I have recently been involved in the venture capital space, identifying and investing in some companies, empowering and enabling them to scale their models while keeping the focus on the international market. By this year’s end, I will alongside some partners commit significant amount of resources in enabling other African businesses succeed and scale. We are just starting.
AFKInsider: Your reach is also to Ghana and Kenya. Why did you expand to other countries?
Idaresit: First of all we believe strongly we have solutions that shouldn’t be confined to this market but enable other regions — especially in Africa — to succeed. Second of all, as Africans we must invest in our local markets and encourage trade within the continent as this naturally attract foreign investors or capital.
AFKInsider: What have been some business challenges?
Idaresit: Having to deal with inadequate infrastructure (both human and physical) and also doing business outside the home country has proven challenging. Access to finance for expansion especially when in a growth a growth phase can equally be challenging.
AFKInsider: What are your goals for 2016?

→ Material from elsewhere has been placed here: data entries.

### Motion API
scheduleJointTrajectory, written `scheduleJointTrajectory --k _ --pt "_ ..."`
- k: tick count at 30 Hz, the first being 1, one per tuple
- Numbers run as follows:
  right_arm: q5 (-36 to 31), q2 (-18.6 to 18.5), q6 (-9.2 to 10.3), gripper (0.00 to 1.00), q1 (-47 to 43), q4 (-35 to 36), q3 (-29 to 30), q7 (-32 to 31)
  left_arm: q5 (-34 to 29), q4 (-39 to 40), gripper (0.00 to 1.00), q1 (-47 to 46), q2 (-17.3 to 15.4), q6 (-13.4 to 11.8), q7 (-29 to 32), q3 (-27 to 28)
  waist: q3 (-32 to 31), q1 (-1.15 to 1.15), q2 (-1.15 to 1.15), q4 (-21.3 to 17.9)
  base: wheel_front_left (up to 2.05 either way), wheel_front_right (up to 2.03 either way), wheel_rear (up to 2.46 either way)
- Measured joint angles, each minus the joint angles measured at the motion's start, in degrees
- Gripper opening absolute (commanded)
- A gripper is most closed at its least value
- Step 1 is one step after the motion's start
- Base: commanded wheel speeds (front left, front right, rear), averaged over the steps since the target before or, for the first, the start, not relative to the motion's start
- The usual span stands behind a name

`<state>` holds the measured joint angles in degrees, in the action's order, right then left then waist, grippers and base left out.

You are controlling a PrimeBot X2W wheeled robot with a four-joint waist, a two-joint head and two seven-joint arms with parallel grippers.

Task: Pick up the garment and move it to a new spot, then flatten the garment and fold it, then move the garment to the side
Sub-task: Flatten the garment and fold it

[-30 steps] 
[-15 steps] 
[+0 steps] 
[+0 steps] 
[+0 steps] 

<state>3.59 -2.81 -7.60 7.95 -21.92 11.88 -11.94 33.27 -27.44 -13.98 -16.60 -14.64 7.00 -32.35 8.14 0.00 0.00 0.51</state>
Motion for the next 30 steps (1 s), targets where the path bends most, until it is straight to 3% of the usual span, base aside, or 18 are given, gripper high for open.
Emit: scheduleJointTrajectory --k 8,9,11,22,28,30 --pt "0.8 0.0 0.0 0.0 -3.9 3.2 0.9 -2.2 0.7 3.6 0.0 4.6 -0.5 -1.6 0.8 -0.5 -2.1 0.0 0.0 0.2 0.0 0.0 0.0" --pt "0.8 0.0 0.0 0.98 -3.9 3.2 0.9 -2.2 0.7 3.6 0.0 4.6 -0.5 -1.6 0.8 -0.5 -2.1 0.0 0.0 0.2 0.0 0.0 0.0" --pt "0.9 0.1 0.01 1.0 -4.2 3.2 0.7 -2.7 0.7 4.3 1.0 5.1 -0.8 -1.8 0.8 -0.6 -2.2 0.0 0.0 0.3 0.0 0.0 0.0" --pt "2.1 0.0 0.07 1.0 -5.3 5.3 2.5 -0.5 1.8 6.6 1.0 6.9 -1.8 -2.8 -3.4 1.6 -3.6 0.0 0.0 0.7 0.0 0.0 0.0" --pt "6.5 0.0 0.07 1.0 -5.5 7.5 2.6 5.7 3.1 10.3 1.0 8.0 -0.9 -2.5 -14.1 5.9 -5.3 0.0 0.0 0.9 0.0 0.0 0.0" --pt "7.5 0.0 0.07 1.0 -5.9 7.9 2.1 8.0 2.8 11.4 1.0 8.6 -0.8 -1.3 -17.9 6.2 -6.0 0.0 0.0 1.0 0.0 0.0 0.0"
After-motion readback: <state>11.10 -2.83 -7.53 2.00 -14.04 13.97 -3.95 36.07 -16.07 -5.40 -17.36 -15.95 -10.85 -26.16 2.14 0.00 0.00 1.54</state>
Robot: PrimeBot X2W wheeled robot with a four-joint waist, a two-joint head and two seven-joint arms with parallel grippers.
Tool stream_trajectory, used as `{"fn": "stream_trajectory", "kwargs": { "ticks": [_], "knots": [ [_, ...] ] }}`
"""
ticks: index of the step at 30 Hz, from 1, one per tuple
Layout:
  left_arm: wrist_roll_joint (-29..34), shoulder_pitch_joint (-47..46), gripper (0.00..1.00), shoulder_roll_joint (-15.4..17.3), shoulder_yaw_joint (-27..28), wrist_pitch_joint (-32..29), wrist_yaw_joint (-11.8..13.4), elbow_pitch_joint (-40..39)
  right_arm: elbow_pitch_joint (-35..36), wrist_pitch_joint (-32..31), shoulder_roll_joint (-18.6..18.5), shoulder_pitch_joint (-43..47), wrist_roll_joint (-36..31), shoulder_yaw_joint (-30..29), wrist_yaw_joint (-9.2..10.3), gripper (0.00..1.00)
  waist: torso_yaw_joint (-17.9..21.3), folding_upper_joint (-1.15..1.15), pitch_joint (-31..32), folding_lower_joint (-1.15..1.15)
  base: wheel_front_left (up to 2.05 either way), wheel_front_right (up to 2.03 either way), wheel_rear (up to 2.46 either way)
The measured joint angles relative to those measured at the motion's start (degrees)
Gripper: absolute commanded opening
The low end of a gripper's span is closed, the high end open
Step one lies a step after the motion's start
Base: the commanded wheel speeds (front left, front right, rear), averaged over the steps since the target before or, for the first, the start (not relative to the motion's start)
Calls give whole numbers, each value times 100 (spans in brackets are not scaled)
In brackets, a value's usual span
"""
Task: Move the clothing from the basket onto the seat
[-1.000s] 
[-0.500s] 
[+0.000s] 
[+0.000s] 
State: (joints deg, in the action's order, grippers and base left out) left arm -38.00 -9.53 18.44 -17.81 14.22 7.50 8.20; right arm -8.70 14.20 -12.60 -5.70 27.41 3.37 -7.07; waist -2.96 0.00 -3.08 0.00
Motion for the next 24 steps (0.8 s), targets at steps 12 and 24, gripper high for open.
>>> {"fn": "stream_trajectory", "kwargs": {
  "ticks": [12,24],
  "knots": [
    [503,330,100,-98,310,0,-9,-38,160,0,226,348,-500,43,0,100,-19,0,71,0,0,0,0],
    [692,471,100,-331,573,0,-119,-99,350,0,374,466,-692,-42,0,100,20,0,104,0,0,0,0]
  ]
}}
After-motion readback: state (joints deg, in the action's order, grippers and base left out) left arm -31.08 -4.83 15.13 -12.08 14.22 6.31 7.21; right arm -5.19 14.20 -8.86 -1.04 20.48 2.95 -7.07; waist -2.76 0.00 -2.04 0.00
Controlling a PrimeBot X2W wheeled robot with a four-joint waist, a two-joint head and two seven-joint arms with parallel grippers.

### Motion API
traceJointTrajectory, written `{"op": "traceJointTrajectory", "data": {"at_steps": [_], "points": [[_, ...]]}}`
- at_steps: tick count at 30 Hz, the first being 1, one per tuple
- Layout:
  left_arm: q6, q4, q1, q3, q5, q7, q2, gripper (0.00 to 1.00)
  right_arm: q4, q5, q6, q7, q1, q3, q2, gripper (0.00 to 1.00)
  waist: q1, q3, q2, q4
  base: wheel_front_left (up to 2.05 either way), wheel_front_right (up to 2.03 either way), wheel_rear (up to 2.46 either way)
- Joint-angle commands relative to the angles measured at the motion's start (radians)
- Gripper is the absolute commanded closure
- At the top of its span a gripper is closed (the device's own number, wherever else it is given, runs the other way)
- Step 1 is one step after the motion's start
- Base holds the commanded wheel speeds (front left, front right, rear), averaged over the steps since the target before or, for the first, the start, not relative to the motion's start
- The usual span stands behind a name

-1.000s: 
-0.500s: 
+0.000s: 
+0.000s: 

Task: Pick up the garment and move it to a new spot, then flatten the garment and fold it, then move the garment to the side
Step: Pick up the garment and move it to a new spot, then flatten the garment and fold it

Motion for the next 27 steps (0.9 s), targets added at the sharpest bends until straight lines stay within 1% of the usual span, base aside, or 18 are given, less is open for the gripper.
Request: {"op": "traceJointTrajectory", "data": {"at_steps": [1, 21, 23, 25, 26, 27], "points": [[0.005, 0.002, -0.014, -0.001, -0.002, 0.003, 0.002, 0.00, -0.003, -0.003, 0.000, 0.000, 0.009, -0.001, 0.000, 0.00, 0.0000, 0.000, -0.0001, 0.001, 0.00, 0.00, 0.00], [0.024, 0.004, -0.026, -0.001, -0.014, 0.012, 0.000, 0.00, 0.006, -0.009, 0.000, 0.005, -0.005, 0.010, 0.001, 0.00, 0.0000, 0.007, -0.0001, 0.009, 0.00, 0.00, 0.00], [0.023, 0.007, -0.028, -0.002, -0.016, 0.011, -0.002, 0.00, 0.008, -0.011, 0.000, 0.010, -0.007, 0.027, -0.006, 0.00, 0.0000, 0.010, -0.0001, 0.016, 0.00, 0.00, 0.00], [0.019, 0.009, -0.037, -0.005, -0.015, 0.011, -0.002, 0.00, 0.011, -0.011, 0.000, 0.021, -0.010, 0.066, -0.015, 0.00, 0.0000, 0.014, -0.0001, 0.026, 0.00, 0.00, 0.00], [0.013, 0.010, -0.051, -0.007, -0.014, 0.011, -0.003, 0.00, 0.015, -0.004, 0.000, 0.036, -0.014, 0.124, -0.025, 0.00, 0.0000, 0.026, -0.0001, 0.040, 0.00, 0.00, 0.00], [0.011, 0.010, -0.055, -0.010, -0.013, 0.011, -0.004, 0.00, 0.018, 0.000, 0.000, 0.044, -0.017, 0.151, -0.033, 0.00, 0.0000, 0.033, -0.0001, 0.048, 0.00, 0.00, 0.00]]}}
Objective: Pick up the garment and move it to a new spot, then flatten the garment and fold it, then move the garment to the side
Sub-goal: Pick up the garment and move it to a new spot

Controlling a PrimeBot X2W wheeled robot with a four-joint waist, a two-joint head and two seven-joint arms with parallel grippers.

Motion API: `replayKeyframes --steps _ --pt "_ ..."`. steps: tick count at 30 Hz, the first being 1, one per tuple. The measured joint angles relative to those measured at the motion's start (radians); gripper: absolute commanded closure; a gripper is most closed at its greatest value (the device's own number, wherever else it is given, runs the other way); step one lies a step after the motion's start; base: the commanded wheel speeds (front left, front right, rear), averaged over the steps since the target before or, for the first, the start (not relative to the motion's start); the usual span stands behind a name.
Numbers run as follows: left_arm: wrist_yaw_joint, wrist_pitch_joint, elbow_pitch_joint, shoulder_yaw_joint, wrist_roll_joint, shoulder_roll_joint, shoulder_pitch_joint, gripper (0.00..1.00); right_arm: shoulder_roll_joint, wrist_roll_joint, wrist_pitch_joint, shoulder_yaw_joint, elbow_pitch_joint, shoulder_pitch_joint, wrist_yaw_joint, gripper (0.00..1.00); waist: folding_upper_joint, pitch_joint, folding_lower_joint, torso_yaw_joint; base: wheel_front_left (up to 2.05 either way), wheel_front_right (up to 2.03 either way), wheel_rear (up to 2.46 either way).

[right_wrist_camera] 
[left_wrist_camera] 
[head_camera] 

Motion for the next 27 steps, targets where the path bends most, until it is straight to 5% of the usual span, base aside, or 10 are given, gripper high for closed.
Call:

Idaresit: Other than Wild Fusion business goals, we are looking to invest in building or developing local technologies and business models — not only tech.
We will do this by investing as a business and also as a venture fund while enabling our clients to succeed in these difficult times. With currency crises in Nigeria today, lots of businesses are looking inwards on how to reduce foreign exchange liabilities and produce locally. The same applies to us. We must build local technology alternatives while integrating these alternatives with global systems. Basically we are looking to localize some elements in the value chain — backward integration if you may. This is our goal and focus in 2016.
AFKInsider: What is your biggest business goal?
Idaresit: My biggest business goal will be to build a social business model that is commercially viable while transforming local communities.